Many people complain about the unpleasantness of lives lived behind face masks during the pandemic. For me, it hasn’t been all a rainy day. I recall one instance where mandatory face coverings taught me something important about one of my children. 

My son Jack, nine years old, is the youngest of five children. As is often the case with the last of the litter, his eyes and ears always are wide open. This means Jack has learned much—good and less so—from his older siblings, and is somewhat worldlier than they were at his age.

One area where, strangely, the kid still acts his tender years is during the collection at Sunday Mass. Here without fail, he insists on making the family’s donation into the basket. That we give electronically means next to nothing to the little cutoff man. Jack expects the family, through him, to cough up some scratch for every physical collection, even if it’s just a few singles.

Recently, though, God’s muscle rather uncharacteristically slipped up. The collection basket was fast approaching my family’s pew, and Jack had neglected to shake me down in a timely fashion, something he usually handled during the Entrance Hymn. Worse, he was struggling to express himself—and the moment’s urgency—behind his face mask.

Of course, I knew exactly what my boy was trying to say. But Jack is what football coaches across America call a “high-motor guy”: he never takes a down off. As often as he runs me ragged, then, I took the momentary joy any parent can understand in watching him sweat his situation a little. Besides, I’m a child of Generation X raised on television’s ever-resourceful “MacGyver.” I wanted to see what workaround he’d come up with as precious time ticked away.     

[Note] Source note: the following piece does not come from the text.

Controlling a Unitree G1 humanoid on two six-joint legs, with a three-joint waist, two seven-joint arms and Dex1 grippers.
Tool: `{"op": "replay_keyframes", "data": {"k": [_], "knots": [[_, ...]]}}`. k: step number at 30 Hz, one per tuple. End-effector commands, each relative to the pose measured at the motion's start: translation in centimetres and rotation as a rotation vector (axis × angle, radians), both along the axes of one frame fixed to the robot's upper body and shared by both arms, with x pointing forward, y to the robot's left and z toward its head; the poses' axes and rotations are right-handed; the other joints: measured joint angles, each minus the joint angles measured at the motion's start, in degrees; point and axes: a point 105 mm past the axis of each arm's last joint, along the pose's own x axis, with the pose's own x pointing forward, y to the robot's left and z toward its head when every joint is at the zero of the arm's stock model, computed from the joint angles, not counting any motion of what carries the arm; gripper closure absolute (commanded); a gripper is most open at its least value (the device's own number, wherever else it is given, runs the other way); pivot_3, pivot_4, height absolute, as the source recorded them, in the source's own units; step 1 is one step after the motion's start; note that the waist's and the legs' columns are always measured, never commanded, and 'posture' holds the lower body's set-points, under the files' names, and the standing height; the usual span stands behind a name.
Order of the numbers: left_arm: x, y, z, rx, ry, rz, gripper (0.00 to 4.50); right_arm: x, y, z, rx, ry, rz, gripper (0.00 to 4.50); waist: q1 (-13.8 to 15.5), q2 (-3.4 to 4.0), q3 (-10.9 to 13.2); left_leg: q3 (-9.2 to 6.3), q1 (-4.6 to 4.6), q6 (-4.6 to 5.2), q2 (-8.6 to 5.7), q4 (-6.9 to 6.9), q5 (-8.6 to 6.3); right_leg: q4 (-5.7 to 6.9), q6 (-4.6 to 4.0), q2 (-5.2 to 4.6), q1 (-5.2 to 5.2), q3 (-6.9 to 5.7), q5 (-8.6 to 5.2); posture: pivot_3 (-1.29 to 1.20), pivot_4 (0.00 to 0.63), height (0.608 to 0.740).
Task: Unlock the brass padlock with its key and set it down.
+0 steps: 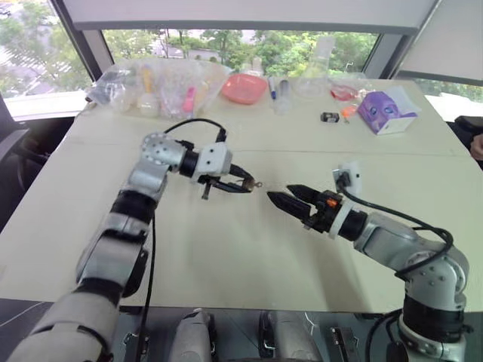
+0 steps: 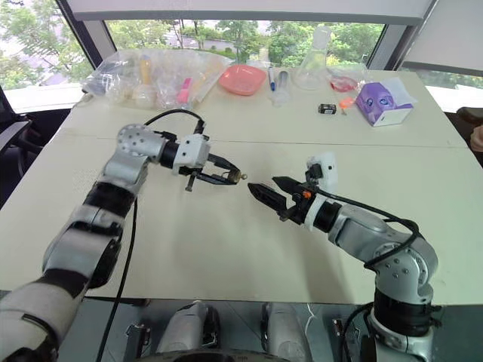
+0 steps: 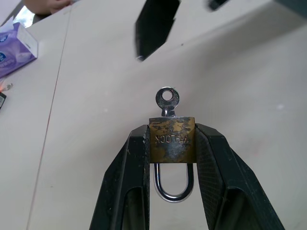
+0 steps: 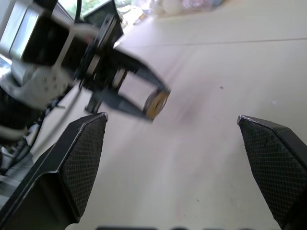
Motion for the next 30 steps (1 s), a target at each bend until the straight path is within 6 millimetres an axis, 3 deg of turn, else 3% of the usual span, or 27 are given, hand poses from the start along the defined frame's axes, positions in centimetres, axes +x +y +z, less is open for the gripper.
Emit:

Workaround indeed. Jack, growing as frustrated as Sir Patrick Stewart teaching summer theater to juvenile delinquents, gave up entirely on verbal expression. Instead, glaring at me he lifted his left hand palm-upward, as if expecting to receive a high-five. Then he slid his right fingers over the surface of his left palm in a quick and repeated crumb-wiping gesture. 

My eyes became dinner plates the instant I realized what I was witnessing. My nine-year-old, it seems, knows the universal sign for “making it rain” in a gentleman’s club. Not my proudest moment as a father.   

He’s worldlier than I thought; something I’d not have known but for face masks. For that I am thankful. I think.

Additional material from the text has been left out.